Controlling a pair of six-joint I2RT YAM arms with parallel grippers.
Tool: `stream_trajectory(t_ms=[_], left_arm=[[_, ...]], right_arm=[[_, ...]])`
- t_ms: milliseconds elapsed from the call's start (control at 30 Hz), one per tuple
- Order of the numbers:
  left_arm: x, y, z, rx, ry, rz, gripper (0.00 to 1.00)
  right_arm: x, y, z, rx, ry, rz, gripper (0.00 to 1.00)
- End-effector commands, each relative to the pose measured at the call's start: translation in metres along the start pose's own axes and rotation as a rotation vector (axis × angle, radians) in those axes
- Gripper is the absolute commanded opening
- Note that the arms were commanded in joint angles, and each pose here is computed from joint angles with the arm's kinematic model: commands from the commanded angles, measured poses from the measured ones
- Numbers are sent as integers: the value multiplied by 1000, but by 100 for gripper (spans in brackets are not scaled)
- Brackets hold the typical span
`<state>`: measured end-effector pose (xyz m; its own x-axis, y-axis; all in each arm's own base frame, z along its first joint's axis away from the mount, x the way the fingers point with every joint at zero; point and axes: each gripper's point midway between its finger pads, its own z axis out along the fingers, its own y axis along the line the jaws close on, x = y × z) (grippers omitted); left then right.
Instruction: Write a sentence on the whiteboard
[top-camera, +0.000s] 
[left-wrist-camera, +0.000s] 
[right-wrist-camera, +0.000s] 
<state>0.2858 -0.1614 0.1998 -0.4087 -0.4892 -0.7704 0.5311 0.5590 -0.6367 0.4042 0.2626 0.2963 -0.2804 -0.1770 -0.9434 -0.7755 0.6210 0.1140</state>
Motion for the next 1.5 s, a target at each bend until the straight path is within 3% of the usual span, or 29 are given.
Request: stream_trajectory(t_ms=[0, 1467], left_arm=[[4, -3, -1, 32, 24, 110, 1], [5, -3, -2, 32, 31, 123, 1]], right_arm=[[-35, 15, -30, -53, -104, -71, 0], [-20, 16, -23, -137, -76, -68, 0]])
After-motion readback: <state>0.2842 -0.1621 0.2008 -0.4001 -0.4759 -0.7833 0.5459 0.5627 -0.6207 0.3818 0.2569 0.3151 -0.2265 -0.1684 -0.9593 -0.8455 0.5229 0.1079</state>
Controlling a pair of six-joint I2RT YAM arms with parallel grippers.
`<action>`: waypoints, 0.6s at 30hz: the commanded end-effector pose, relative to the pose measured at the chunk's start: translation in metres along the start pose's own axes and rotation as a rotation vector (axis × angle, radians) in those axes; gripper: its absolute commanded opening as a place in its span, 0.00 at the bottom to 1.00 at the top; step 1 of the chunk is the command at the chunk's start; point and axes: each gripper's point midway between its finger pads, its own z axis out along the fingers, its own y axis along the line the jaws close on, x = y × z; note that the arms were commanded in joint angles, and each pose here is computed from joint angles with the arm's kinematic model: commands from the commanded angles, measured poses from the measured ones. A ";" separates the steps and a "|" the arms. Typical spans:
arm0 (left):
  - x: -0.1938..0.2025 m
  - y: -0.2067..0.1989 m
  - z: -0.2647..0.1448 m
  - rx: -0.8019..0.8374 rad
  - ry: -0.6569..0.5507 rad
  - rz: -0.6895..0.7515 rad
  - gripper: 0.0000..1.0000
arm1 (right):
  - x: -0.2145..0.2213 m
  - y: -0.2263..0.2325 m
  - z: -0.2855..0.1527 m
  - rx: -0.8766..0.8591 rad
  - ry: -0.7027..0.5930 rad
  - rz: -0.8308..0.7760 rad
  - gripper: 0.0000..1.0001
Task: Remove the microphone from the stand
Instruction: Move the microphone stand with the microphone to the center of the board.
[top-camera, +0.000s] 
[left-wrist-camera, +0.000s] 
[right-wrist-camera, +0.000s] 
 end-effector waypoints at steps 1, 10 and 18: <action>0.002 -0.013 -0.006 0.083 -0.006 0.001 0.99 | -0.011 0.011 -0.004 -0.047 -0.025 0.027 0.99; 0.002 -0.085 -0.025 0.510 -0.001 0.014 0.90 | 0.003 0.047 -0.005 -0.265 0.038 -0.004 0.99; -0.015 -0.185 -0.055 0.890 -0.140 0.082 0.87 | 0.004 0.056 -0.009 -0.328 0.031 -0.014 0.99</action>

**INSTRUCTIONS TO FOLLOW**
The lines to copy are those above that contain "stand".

**SOLVED PROBLEM**
Task: Remove the microphone from the stand
Instruction: Move the microphone stand with the microphone to the center of the board.

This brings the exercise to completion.